## EXERCISE
Below are entries; print them exactly from the first line through the one containing "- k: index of".

Extracted data entries:
++++++++++++++++++++
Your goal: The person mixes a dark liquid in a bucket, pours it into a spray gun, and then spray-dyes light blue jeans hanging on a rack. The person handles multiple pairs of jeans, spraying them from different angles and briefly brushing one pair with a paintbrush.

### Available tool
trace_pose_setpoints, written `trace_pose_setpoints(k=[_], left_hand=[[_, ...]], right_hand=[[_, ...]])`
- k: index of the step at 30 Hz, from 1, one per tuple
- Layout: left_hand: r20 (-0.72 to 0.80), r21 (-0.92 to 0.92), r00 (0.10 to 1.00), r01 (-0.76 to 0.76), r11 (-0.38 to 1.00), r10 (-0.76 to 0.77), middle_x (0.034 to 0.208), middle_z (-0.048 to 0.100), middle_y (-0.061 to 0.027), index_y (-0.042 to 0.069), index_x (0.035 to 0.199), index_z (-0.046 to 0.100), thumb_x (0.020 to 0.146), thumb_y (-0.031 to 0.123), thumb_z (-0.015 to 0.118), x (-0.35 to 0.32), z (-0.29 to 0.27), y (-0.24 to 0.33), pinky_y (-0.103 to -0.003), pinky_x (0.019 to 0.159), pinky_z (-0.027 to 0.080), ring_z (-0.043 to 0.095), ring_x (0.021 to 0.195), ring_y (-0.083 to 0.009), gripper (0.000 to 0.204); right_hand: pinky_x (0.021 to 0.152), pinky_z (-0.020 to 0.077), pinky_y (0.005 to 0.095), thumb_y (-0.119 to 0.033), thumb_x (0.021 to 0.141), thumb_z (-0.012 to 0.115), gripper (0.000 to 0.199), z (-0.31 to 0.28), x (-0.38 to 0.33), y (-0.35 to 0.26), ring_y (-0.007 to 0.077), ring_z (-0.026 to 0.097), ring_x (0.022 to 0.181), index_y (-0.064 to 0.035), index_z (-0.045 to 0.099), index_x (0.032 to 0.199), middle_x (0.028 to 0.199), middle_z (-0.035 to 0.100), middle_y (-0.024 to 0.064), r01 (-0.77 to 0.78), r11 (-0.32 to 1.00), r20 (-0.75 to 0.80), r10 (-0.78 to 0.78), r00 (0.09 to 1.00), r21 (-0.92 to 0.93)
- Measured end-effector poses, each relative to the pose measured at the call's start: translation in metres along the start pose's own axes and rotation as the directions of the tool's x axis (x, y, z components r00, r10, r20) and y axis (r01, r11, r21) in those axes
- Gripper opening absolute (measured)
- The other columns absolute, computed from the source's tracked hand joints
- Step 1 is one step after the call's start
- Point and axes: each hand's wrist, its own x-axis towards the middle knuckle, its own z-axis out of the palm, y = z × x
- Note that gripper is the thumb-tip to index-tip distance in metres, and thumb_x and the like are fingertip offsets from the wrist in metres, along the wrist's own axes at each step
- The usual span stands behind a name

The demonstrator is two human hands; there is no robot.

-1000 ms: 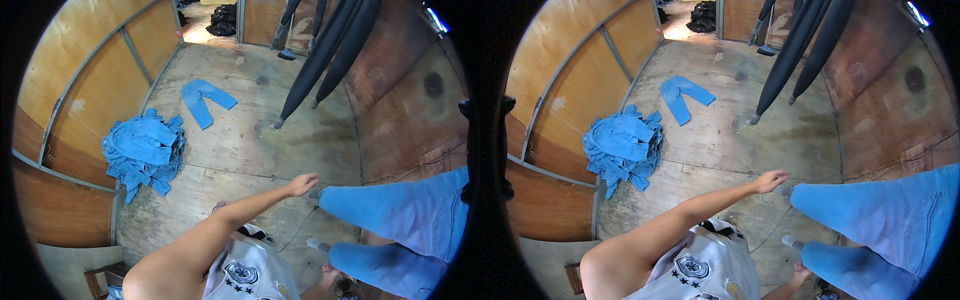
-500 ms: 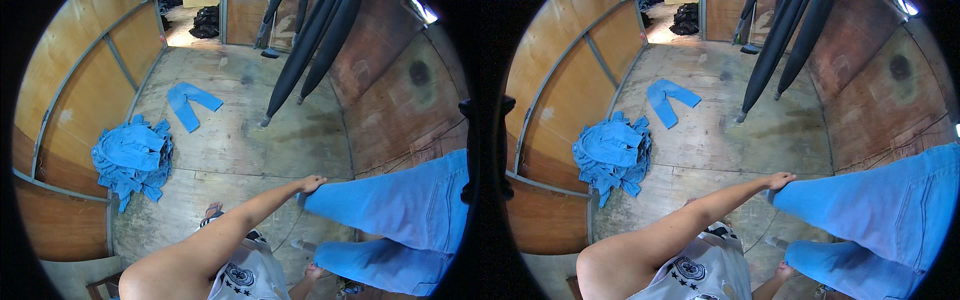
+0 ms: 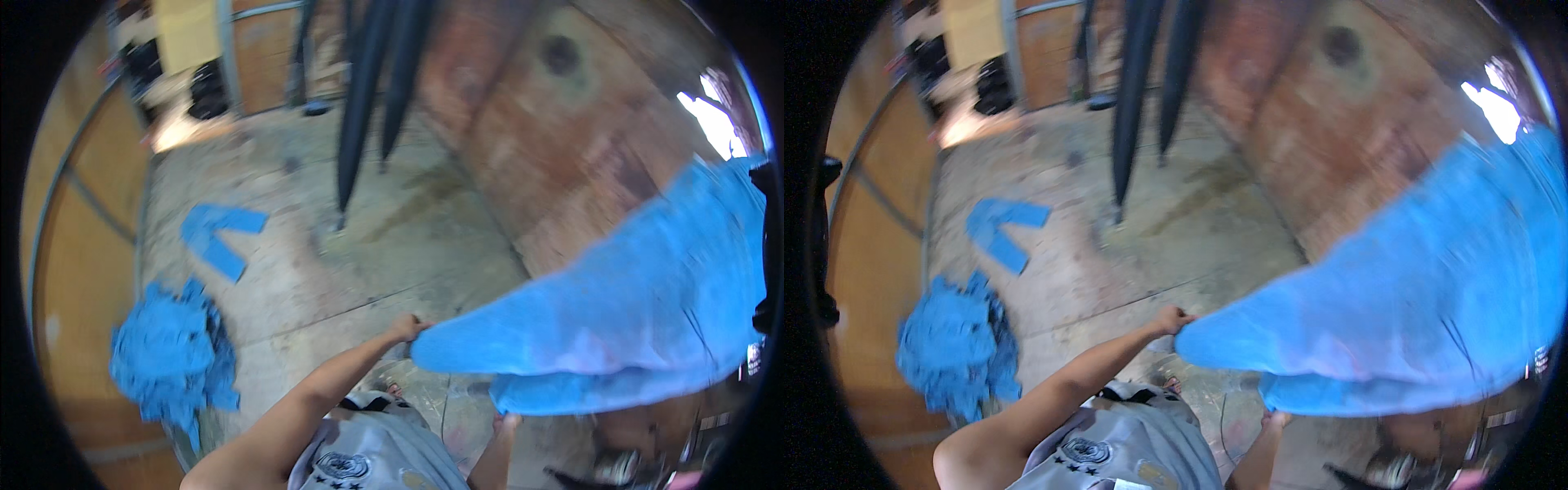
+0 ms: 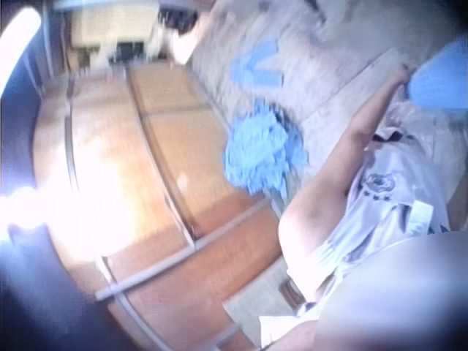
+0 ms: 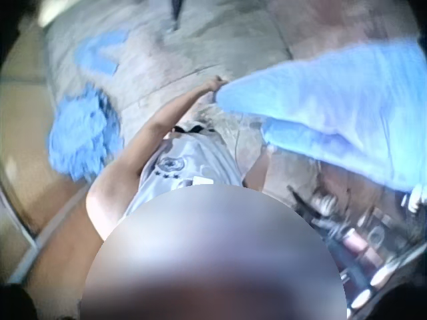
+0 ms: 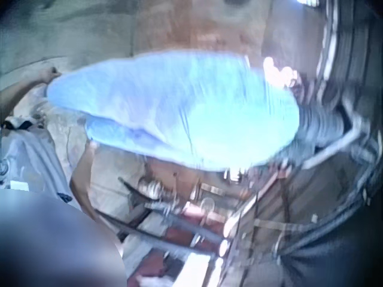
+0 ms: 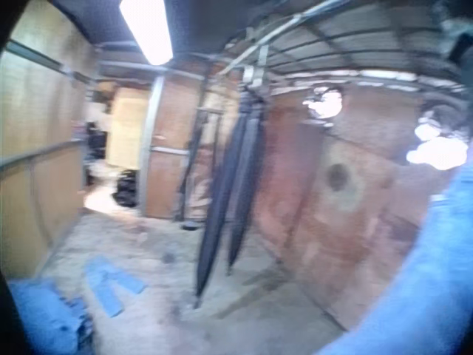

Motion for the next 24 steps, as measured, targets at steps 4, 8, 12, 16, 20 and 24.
trace_pose_setpoints(k=[4, 8, 12, 16, 20, 24], left_hand=[[-0.263, -0.305, 0.965, -0.069, 0.95, -0.014, 0.076, 0.072, -0.022, -0.003, 0.078, 0.075, 0.085, 0.039, 0.082, 0.015, -0.005, -0.008, -0.043, 0.069, 0.054, 0.07, 0.067, -0.0263, 0.043], [-0.279, -0.293, 0.949, 0.06, 0.954, -0.145, 0.078, 0.072, -0.0255, -0.006, 0.084, 0.075, 0.089, 0.041, 0.076, 0.049, -0.027, 0.0, -0.044, 0.071, 0.054, 0.072, 0.073, -0.0325, 0.047], [-0.346, -0.233, 0.935, -0.007, 0.972, -0.077, 0.082, 0.073, -0.0268, -0.008, 0.086, 0.073, 0.091, 0.042, 0.074, 0.079, -0.06, 0.013, -0.044, 0.072, 0.053, 0.072, 0.076, -0.0343, 0.05], [-0.301, -0.305, 0.953, -0.073, 0.95, -0.024, 0.076, 0.071, -0.018, -0.006, 0.08, 0.071, 0.091, 0.032, 0.076, 0.097, -0.075, 0.012, -0.04, 0.066, 0.05, 0.064, 0.067, -0.0258, 0.041], [-0.294, -0.468, 0.956, -0.133, 0.874, -0.012, 0.066, 0.062, -0.0067, -0.003, 0.076, 0.067, 0.091, 0.024, 0.077, 0.1, -0.056, 0.001, -0.036, 0.06, 0.046, 0.052, 0.061, -0.0172, 0.033], [-0.33, -0.496, 0.942, -0.124, 0.859, -0.055, 0.065, 0.062, -0.0056, -0.002, 0.077, 0.067, 0.091, 0.027, 0.078, 0.091, -0.014, 0.0, -0.035, 0.059, 0.046, 0.053, 0.061, -0.0156, 0.034]], right_hand=[[0.036, 0.0288, 0.0276, -0.028, 0.097, 0.06, 0.011, 0.02, 0.001, 0.01, 0.0128, 0.047, 0.047, -0.0183, 0.063, 0.094, 0.069, 0.056, -0.0007, -0.004, 0.988, -0.158, 0.028, 0.987, 0.153], [0.036, 0.0306, 0.0263, -0.032, 0.099, 0.054, 0.017, 0.037, -0.023, 0.015, 0.0137, 0.05, 0.047, -0.0188, 0.063, 0.094, 0.07, 0.059, 0.0002, -0.234, 0.903, -0.102, 0.288, 0.952, 0.36], [0.04, 0.0373, 0.0238, -0.035, 0.099, 0.058, 0.017, 0.049, -0.062, 0.014, 0.0146, 0.059, 0.054, -0.0196, 0.062, 0.092, 0.074, 0.064, -0.0008, -0.105, 0.926, -0.14, 0.165, 0.976, 0.362], [0.05, 0.0488, 0.0329, -0.021, 0.096, 0.062, 0.016, 0.048, -0.08, 0.021, 0.0168, 0.065, 0.067, -0.0108, 0.069, 0.106, 0.089, 0.07, 0.0045, 0.184, 0.935, -0.34, -0.074, 0.938, 0.304], [0.073, 0.0552, 0.0358, -0.018, 0.091, 0.072, 0.022, 0.047, -0.08, 0.027, 0.0192, 0.067, 0.083, -0.0042, 0.069, 0.108, 0.095, 0.071, 0.0069, 0.378, 0.897, -0.436, -0.252, 0.864, 0.231], [0.087, 0.0526, 0.0365, -0.02, 0.09, 0.073, 0.031, 0.054, -0.075, 0.025, 0.0204, 0.066, 0.095, 0.0026, 0.066, 0.11, 0.103, 0.07, 0.0091, 0.47, 0.872, -0.36, -0.398, 0.844, 0.136]])
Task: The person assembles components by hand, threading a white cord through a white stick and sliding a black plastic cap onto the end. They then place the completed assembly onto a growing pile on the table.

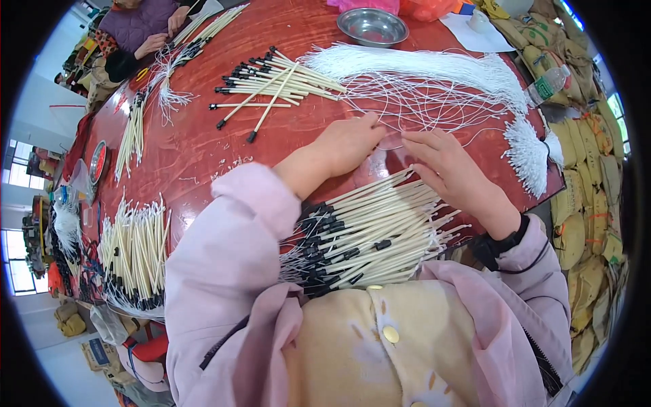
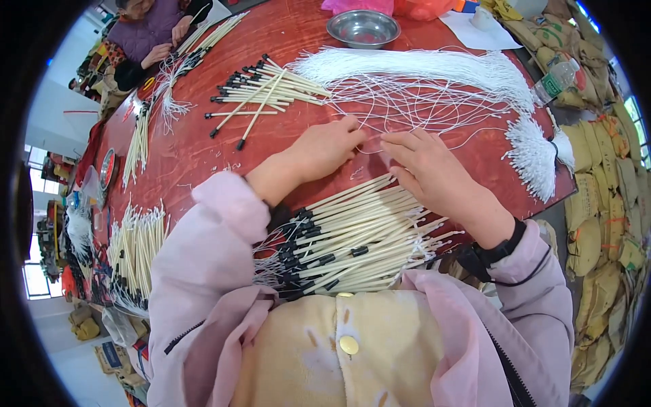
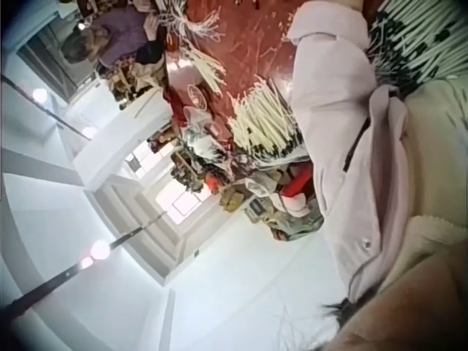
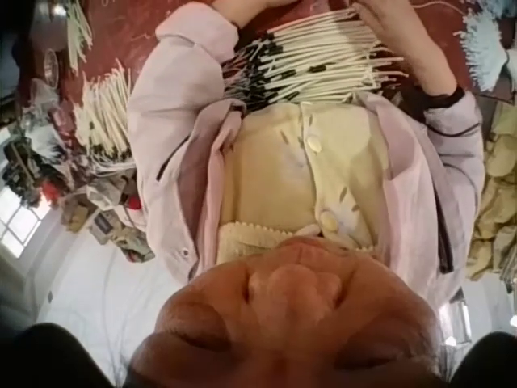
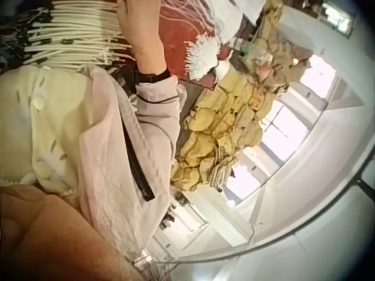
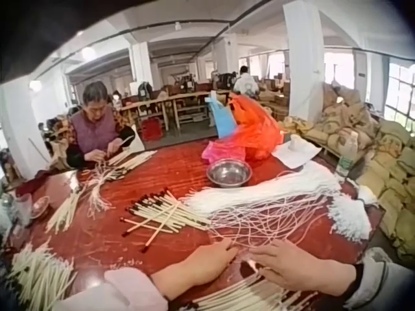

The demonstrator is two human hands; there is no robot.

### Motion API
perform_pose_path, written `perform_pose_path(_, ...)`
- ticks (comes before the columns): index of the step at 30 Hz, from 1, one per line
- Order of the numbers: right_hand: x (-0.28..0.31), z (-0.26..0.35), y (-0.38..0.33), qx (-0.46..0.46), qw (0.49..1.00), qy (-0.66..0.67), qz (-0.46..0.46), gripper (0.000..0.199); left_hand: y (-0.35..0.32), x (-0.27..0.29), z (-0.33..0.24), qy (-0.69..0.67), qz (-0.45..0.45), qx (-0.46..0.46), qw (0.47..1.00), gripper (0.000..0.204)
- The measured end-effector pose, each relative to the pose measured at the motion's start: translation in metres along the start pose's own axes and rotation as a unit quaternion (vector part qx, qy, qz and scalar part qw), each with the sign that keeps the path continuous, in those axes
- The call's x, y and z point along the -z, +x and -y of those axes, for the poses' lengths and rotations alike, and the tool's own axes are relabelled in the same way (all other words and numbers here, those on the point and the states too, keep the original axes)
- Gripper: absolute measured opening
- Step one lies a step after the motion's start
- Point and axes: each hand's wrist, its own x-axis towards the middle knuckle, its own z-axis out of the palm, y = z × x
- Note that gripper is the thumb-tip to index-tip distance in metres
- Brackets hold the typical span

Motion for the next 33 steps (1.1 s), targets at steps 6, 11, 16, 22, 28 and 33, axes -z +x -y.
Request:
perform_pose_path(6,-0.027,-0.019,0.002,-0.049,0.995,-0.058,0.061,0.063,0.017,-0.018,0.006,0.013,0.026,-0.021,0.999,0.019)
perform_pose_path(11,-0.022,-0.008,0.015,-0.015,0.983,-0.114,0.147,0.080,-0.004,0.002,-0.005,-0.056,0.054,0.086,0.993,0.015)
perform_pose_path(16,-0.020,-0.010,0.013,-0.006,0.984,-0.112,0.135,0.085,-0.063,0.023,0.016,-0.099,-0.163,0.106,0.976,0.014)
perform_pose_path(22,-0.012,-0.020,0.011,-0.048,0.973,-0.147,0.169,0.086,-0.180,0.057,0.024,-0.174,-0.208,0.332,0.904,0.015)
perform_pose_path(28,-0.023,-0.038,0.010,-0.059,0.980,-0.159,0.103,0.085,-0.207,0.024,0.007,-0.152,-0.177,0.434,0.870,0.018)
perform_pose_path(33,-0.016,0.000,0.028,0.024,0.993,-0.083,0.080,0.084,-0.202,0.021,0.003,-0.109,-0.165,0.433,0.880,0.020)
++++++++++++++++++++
## TASK OUTPUT
Your goal: The person mixes a dark liquid in a bucket, pours it into a spray gun, and then spray-dyes light blue jeans hanging on a rack. The person handles multiple pairs of jeans, spraying them from different angles and briefly brushing one pair with a paintbrush.

### Available tool
trace_pose_setpoints, written `trace_pose_setpoints(k=[_], left_hand=[[_, ...]], right_hand=[[_, ...]])`
- k: index of the step at 30 Hz, from 1, one per tuple

With this, the exercise is done.